→ **GIVEN ENTRIES**
##############################
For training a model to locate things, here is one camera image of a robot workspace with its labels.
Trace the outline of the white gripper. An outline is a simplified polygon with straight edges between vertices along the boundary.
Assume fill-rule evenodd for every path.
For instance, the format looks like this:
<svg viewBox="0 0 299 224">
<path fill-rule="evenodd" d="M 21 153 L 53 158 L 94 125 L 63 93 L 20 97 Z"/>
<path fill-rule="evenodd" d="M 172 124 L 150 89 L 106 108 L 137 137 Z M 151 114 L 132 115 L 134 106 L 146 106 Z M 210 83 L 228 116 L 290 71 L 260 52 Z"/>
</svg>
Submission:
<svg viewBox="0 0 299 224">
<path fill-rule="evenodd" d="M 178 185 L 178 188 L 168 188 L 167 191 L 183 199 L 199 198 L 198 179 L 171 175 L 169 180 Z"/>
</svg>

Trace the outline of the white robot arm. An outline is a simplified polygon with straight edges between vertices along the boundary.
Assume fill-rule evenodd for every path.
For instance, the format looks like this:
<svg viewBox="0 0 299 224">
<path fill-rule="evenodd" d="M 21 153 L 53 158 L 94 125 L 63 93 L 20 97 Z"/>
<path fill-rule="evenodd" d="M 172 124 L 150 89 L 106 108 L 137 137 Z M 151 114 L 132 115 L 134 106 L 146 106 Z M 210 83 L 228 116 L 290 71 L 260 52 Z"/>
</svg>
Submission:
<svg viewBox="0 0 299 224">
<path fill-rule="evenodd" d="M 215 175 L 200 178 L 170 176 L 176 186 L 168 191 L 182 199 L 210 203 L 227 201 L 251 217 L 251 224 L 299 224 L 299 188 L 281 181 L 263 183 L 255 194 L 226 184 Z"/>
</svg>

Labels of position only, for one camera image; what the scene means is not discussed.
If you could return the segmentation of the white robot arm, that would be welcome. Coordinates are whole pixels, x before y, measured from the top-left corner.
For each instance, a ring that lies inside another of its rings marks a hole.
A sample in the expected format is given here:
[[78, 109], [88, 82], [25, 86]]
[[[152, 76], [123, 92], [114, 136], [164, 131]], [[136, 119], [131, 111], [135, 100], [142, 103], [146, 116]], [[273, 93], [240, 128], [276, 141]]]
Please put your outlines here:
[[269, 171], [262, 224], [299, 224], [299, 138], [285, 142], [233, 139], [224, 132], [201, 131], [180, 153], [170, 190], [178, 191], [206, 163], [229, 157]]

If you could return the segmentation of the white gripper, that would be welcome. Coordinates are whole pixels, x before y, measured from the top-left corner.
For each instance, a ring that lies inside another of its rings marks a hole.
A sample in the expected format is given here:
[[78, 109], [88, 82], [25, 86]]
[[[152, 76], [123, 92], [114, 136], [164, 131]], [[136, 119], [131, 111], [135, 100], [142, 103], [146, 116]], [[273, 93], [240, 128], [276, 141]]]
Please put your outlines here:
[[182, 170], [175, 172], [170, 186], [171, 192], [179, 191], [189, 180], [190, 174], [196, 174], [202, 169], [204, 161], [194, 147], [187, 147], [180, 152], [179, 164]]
##############################
→ **EXERCISE**
Output all of the data above without any alteration.

→ **REPLY TO THE EXERCISE**
For training a model to locate things, here is one camera image of a robot workspace with its labels.
Trace the outline of the white gripper. An outline is a simplified polygon with straight edges between vertices along the boundary.
Assume fill-rule evenodd for every path.
For instance, the format looks like this:
<svg viewBox="0 0 299 224">
<path fill-rule="evenodd" d="M 21 153 L 53 158 L 94 125 L 63 93 L 20 97 Z"/>
<path fill-rule="evenodd" d="M 172 124 L 150 89 L 106 108 L 137 137 Z M 151 114 L 132 115 L 134 106 L 146 106 Z M 210 83 L 228 116 L 290 71 L 260 52 Z"/>
</svg>
Submission:
<svg viewBox="0 0 299 224">
<path fill-rule="evenodd" d="M 178 185 L 178 188 L 168 188 L 167 191 L 183 199 L 199 198 L 198 179 L 171 175 L 169 180 Z"/>
</svg>

Trace the outline of the white robot arm. An outline is a simplified polygon with straight edges between vertices along the boundary.
Assume fill-rule evenodd for every path.
For instance, the format looks like this:
<svg viewBox="0 0 299 224">
<path fill-rule="evenodd" d="M 21 153 L 53 158 L 94 125 L 63 93 L 20 97 Z"/>
<path fill-rule="evenodd" d="M 172 124 L 150 89 L 106 108 L 137 137 Z M 151 114 L 132 115 L 134 106 L 146 106 Z M 210 83 L 228 116 L 290 71 L 260 52 Z"/>
</svg>
Submission:
<svg viewBox="0 0 299 224">
<path fill-rule="evenodd" d="M 215 175 L 200 178 L 170 176 L 176 186 L 168 191 L 182 199 L 210 203 L 227 201 L 251 217 L 251 224 L 299 224 L 299 188 L 281 181 L 263 183 L 255 194 L 226 184 Z"/>
</svg>

Labels of position only, for one camera image; what the scene means is not discussed.
If you could return the segmentation of the white robot arm, that would be welcome. Coordinates are whole pixels, x before y, measured from the top-left corner.
For each instance, a ring that lies inside another of its rings marks a hole.
A sample in the expected format is given here:
[[78, 109], [88, 82], [25, 86]]
[[[152, 76], [123, 92], [114, 136], [164, 131]], [[136, 119], [131, 111], [135, 100], [142, 103], [146, 116]], [[273, 93], [240, 128], [276, 141]]]
Please put your outlines here:
[[269, 171], [262, 224], [299, 224], [299, 138], [285, 142], [233, 139], [224, 132], [201, 131], [180, 153], [170, 190], [178, 191], [206, 163], [229, 157]]

If you could return the segmentation of the white gripper, that would be welcome. Coordinates are whole pixels, x before y, measured from the top-left corner.
For each instance, a ring that lies inside another of its rings marks a hole.
A sample in the expected format is given here:
[[78, 109], [88, 82], [25, 86]]
[[[152, 76], [123, 92], [114, 136], [164, 131]], [[136, 119], [131, 111], [135, 100], [142, 103], [146, 116]], [[273, 93], [240, 128], [276, 141]]]
Please put your outlines here:
[[182, 170], [175, 172], [170, 186], [171, 192], [179, 191], [189, 180], [190, 174], [196, 174], [202, 169], [204, 161], [194, 147], [187, 147], [180, 152], [179, 164]]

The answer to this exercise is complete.